--- Stored data Enclosed Below ---

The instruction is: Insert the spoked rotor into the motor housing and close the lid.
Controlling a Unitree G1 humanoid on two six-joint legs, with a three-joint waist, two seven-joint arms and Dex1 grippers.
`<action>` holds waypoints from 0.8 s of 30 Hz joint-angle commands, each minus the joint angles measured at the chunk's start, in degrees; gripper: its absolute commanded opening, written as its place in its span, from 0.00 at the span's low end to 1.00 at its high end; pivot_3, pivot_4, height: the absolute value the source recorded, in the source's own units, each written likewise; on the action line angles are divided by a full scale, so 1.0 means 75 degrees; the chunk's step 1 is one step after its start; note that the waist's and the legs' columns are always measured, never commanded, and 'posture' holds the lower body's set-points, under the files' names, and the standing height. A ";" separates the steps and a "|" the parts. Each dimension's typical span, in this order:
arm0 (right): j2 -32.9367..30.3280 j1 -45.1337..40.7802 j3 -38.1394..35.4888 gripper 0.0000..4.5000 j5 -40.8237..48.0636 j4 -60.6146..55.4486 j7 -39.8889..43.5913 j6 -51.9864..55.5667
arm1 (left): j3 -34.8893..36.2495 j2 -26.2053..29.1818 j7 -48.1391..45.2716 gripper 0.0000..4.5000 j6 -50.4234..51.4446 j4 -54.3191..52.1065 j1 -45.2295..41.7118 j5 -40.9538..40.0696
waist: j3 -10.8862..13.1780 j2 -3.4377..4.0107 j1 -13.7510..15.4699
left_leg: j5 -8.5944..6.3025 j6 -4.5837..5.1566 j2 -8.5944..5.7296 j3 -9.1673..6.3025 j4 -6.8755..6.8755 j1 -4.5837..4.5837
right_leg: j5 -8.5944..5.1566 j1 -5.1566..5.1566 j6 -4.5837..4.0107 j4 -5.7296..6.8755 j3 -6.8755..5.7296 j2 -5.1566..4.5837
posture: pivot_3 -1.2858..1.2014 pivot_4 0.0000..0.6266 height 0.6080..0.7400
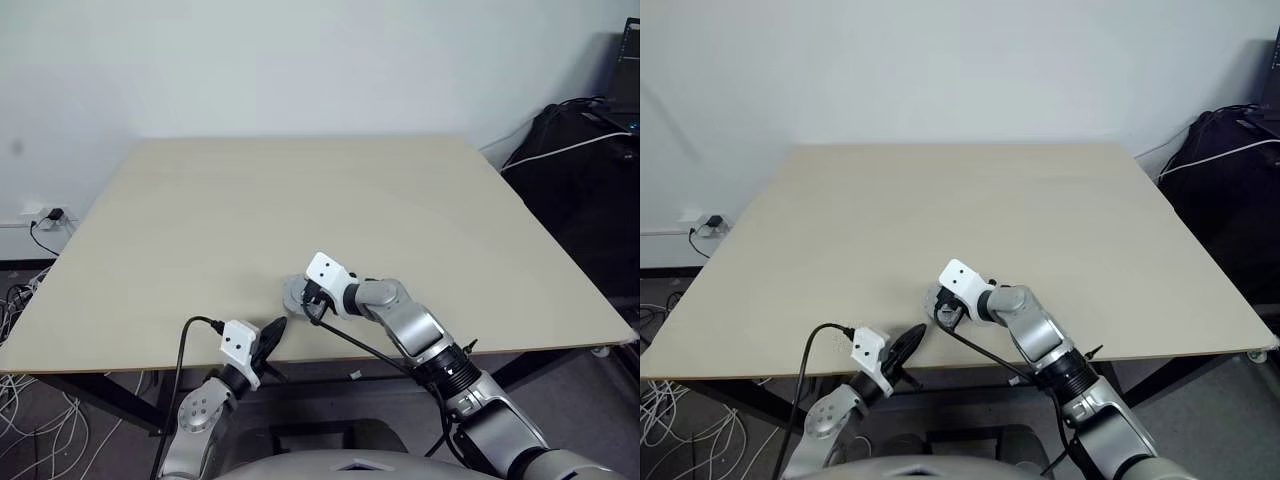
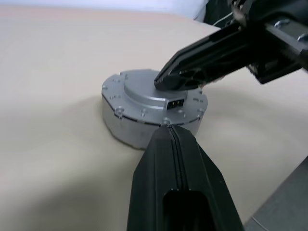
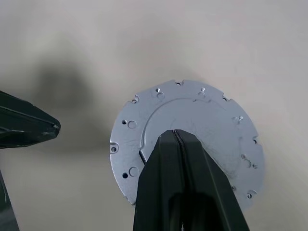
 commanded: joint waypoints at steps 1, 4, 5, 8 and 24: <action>0.0004 0.0018 -0.0274 0.10 0.0296 0.0025 0.0225 -0.0568 | -0.0055 0.0080 -0.0002 0.00 -0.0191 -0.0149 -0.0047 0.0147 | 0.0002 0.0001 -0.0001 | 0.0000 0.0000 0.0000 0.0000 0.0000 -0.0004 | 0.0000 -0.0002 0.0000 0.0000 0.0000 0.0000 | 0.52 0.00 1.00; -0.0029 0.0032 -0.0449 0.29 0.0522 -0.0013 0.0412 -0.1036 | -0.0081 0.0076 0.0002 0.00 -0.0141 -0.0244 0.0001 0.0152 | 0.0005 0.0001 0.0002 | -0.0001 0.0002 -0.0001 0.0001 -0.0003 -0.0015 | 0.0000 -0.0001 -0.0001 -0.0001 0.0001 0.0000 | 0.52 0.00 1.00; 0.0017 0.0073 -0.0589 0.35 0.0576 0.0021 0.0327 -0.1532 | -0.0091 0.0080 -0.0009 0.00 -0.0118 -0.0274 0.0009 0.0154 | 0.0005 0.0001 0.0003 | -0.0001 0.0002 -0.0001 0.0002 -0.0003 -0.0023 | 0.0000 -0.0001 0.0000 -0.0001 0.0001 -0.0001 | 0.52 0.00 1.00; 0.0031 0.0117 -0.0830 0.49 0.0663 0.0220 0.0266 -0.2505 | -0.0108 0.0069 -0.0035 0.00 -0.0039 -0.0347 0.0027 0.0117 | 0.0010 0.0005 0.0004 | -0.0001 0.0002 -0.0002 0.0002 -0.0003 -0.0036 | 0.0000 0.0000 0.0000 -0.0001 0.0001 0.0000 | 0.52 0.00 1.00; -0.0355 -0.0545 -0.1006 0.75 0.0921 0.2007 0.1745 -0.3371 | -0.0046 0.0072 -0.0075 0.00 0.0007 -0.0413 0.0182 -0.0008 | 0.0016 0.0012 0.0004 | -0.0001 0.0004 -0.0003 0.0009 -0.0006 -0.0037 | 0.0000 0.0002 0.0000 -0.0002 0.0004 0.0000 | 0.52 0.00 1.00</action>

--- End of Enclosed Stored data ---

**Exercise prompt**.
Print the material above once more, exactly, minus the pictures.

**Expected output**.
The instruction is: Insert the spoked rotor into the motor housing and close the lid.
Controlling a Unitree G1 humanoid on two six-joint legs, with a three-joint waist, two seven-joint arms and Dex1 grippers.
`<action>` holds waypoints from 0.8 s of 30 Hz joint-angle commands, each minus the joint angles measured at the chunk's start, in degrees; gripper: its absolute commanded opening, written as its place in its span, from 0.00 at the span's low end to 1.00 at its high end; pivot_3, pivot_4, height: the absolute value the source recorded, in the source's own units, each written likewise; on the action line angles are divided by a full scale, so 1.0 means 75 degrees; the chunk's step 1 is one step after its start; note that the waist's and the legs' columns are always measured, never commanded, and 'posture' holds the lower body's set-points, under the files' names, and the standing height. A ";" separates the steps and a "|" the parts. Each dimension's typical span, in this order:
arm0 (right): j2 -32.9367..30.3280 j1 -45.1337..40.7802 j3 -38.1394..35.4888 gripper 0.0000..4.5000 j5 -40.8237..48.0636 j4 -60.6146..55.4486 j7 -39.8889..43.5913 j6 -51.9864..55.5667
arm1 (left): j3 -34.8893..36.2495 j2 -26.2053..29.1818 j7 -48.1391..45.2716 gripper 0.0000..4.5000 j6 -50.4234..51.4446 j4 -54.3191..52.1065 j1 -45.2295..41.7118 j5 -40.9538..40.0696
waist: j3 -10.8862..13.1780 j2 -3.4377..4.0107 j1 -13.7510..15.4699
left_leg: j5 -8.5944..6.3025 j6 -4.5837..5.1566 j2 -8.5944..5.7296 j3 -9.1673..6.3025 j4 -6.8755..6.8755 j1 -4.5837..4.5837
right_leg: j5 -8.5944..5.1566 j1 -5.1566..5.1566 j6 -4.5837..4.0107 j4 -5.7296..6.8755 j3 -6.8755..5.7296 j2 -5.1566..4.5837
posture: pivot_3 -1.2858..1.2014 pivot_4 0.0000..0.6266 height 0.6080..0.7400
 commanded: joint waypoints at steps 1, 4, 5, 8 and 24: <action>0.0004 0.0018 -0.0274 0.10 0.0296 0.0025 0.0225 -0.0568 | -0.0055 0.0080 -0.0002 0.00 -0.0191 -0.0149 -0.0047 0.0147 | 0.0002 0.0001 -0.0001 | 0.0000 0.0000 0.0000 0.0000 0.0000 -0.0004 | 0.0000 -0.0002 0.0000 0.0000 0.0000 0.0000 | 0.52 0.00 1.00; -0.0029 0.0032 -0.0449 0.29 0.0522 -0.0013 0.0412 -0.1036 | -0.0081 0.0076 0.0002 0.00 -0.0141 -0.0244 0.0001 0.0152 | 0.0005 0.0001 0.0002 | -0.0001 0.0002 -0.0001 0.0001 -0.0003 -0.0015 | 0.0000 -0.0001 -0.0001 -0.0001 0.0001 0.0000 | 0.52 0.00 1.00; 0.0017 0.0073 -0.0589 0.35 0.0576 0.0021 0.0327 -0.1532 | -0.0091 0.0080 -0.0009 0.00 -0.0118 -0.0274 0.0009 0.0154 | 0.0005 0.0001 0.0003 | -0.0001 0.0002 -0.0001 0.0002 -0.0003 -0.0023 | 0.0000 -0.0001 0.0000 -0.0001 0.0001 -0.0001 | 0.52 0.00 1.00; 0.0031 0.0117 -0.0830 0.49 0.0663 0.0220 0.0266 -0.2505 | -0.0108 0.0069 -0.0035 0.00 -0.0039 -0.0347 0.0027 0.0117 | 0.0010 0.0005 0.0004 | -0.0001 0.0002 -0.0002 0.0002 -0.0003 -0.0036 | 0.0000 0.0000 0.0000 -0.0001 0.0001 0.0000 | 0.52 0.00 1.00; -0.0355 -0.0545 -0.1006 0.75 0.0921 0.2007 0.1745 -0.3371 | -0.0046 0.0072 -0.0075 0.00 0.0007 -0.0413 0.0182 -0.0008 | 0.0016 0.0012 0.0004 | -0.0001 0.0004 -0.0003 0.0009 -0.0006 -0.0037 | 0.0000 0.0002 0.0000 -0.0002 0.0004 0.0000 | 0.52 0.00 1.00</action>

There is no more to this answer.